From Near-Death, Extreme Sport, and Bullying to Building Character in 10,000 Children a Week with Sebastian Bates

0:00
1:05:17
Rewind 15 seconds
Fast Forward 15 seconds

Today I sit down with my dear friend Sebastian Bates. Seb and I first met when he was a client of mine, and from the beginning, I was deeply impressed by him—by his drive, his heart, his courage, and the sheer scale of what he is building in the world. He is one of those rare people who combine intensity with purpose, and ambition with service. I respect him tremendously.

In this conversation, Seb shares the extraordinary story of a wingsuit BASE jumping accident in the Dolomites that nearly killed him and left doctors telling him he would never walk again. He takes us inside the physical agony, the long rehabilitation, the identity shift, and the fierce defiance that helped him come back from one of the lowest points of his life.

From there, we go back into his childhood, including years of bullying and the role martial arts played in helping him develop the confidence, discipline, and character to stand up for himself. That early pain became part of the seed for what would later become Warrior Academy—now the largest martial arts academy in the Middle East, serving more than 10,000 children every week.

We also talk about fatherhood, purpose, and the moment Seb realized he could no longer live only for adrenaline and adventure. After becoming a dad, he redirected that same intensity into business, leadership, and service. Out of that journey came not only Warrior Academy, but also the Bates Foundation, which now serves thousands of vulnerable and at-risk children each week in some of the toughest environments on earth.

One of the most powerful parts of this conversation is Seb’s conviction that everything is downstream from character. If you can help a child build confidence, emotional intelligence, resilience, focus, and self-respect, you can help change the decisions they make—and in many cases, change the course of their lives.
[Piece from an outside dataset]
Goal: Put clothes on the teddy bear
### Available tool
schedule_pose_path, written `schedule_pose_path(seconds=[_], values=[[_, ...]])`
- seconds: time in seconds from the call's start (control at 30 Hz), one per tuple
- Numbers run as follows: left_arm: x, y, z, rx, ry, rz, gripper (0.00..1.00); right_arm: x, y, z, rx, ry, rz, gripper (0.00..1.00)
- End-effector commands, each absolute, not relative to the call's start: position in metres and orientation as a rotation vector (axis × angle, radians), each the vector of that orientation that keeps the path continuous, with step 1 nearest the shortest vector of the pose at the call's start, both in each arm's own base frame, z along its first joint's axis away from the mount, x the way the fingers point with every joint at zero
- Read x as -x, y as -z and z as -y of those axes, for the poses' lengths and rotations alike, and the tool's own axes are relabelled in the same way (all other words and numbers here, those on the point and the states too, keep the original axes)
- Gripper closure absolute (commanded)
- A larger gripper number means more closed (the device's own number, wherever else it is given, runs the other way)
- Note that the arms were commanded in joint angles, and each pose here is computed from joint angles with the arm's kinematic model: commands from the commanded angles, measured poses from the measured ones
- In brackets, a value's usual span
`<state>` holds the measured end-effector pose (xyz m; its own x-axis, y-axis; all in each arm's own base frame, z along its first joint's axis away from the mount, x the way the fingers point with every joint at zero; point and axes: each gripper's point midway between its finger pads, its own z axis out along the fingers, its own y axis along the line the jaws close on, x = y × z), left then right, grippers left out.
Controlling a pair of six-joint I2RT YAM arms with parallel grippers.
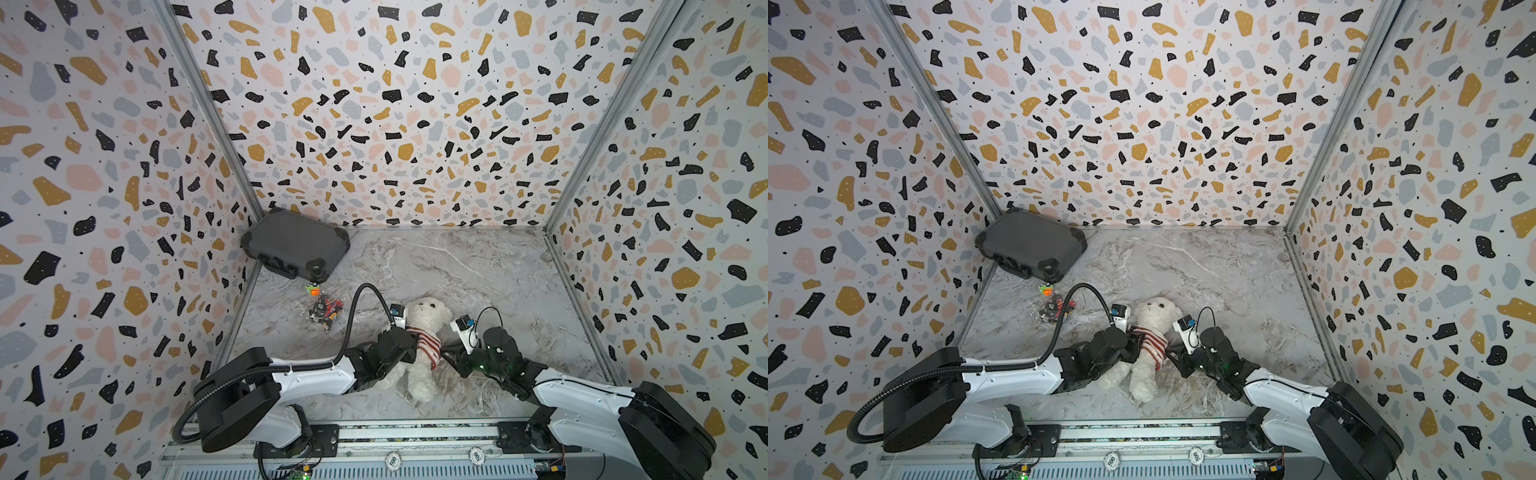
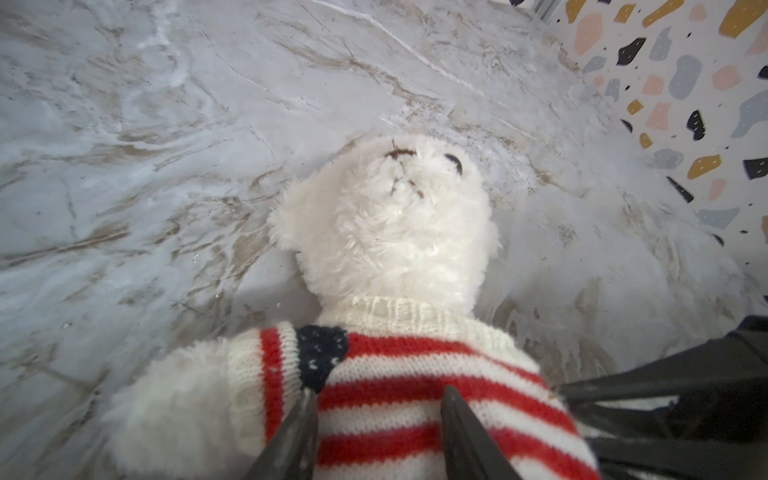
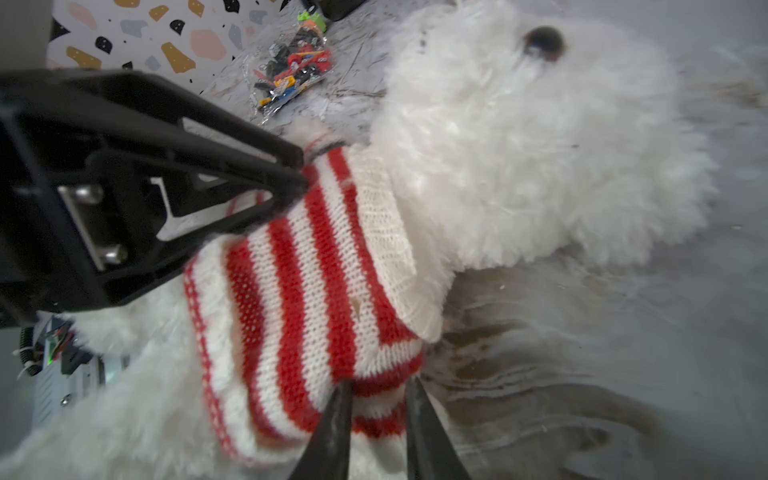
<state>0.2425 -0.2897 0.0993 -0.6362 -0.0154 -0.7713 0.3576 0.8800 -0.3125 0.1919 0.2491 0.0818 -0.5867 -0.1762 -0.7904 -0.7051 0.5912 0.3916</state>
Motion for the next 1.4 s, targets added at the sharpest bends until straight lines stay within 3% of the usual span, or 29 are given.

That philosophy is now reaching children in slums and deeply impoverished communities, where the Bates Foundation is combining martial arts, mentoring, nourishment, and hope in ways that are deeply moving and profoundly practical.

We also spend time talking about communication and storytelling—how Seb refined his message, what happens when a great story is truly shaped to land with an audience, and why the smallest details in delivery can create a nonlinear leap in impact. That part of the conversation meant a lot to me personally.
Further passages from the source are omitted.